MBIE says Kiwibuild may be unaffordable for buyers
Newshub reports:
The Government’s flagship policy to deliver low-cost homes to first time buyers could be a fail on the affordability front, according to its own ministry officials.
Documents released to Newshub Nation under the Official Information Act reveal KiwiBuild apartments and houses to be priced up to $600,000 in Auckland could still be well out of reach of their target market.
The Ministry of Business, Innovation and Employment (MBIE) briefing paper ‘Implementing KiwiBuild’ is dated last November and went to both Housing Minister Phil Twyford and the Minister for Building and Construction.
It identifies price as one of the top risk factors for Labour’s so-called affordable housing strategy.
“Indicative modelling suggests there may be insufficient first home buyers willing and able to purchase a 100,000 KiwiBuild houses at the price points that are outlined in your manifesto.”
The Ministry documents estimate that a first home buyer household would need to be earning $114,000 a year in order to purchase a $500,000 KiwiBuild house.

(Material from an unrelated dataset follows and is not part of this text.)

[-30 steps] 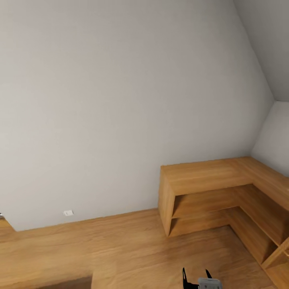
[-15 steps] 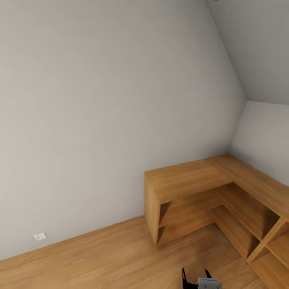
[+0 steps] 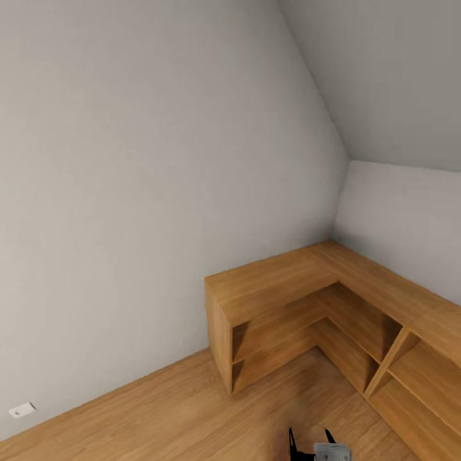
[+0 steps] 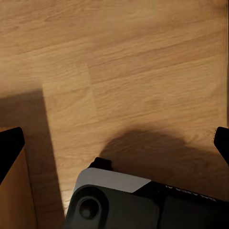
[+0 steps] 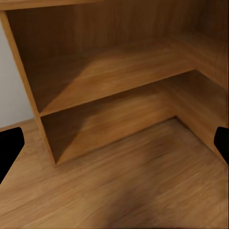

That’s compared, it says, to a median household income of $90,000.
So these will be homes for above average earners.
Mr Twyford estimated a buy-in household income of almost half that.
“You are probably going to have a household income I would guess $60,000 plus to buy a Kiwibuild property straight up,” he told Newshub Nation.
Only out by half!
Asked how many rental households in Auckland would meet the $144,000 income threshold, the Minister said: “I’d have to get advice on that… I just don’t know.”
But advice that went to the Housing Minister in November contained that information.
The MBIE papers released to Newshub Nation say an analysis of the Auckland housing market in 2015 suggested only 25,000 private rental households in paid employment in the city made enough to buy a $500,000 house.
So Labour may spend billions of dollars building houses that only current home owners can afford to buy, rather than first time buyers.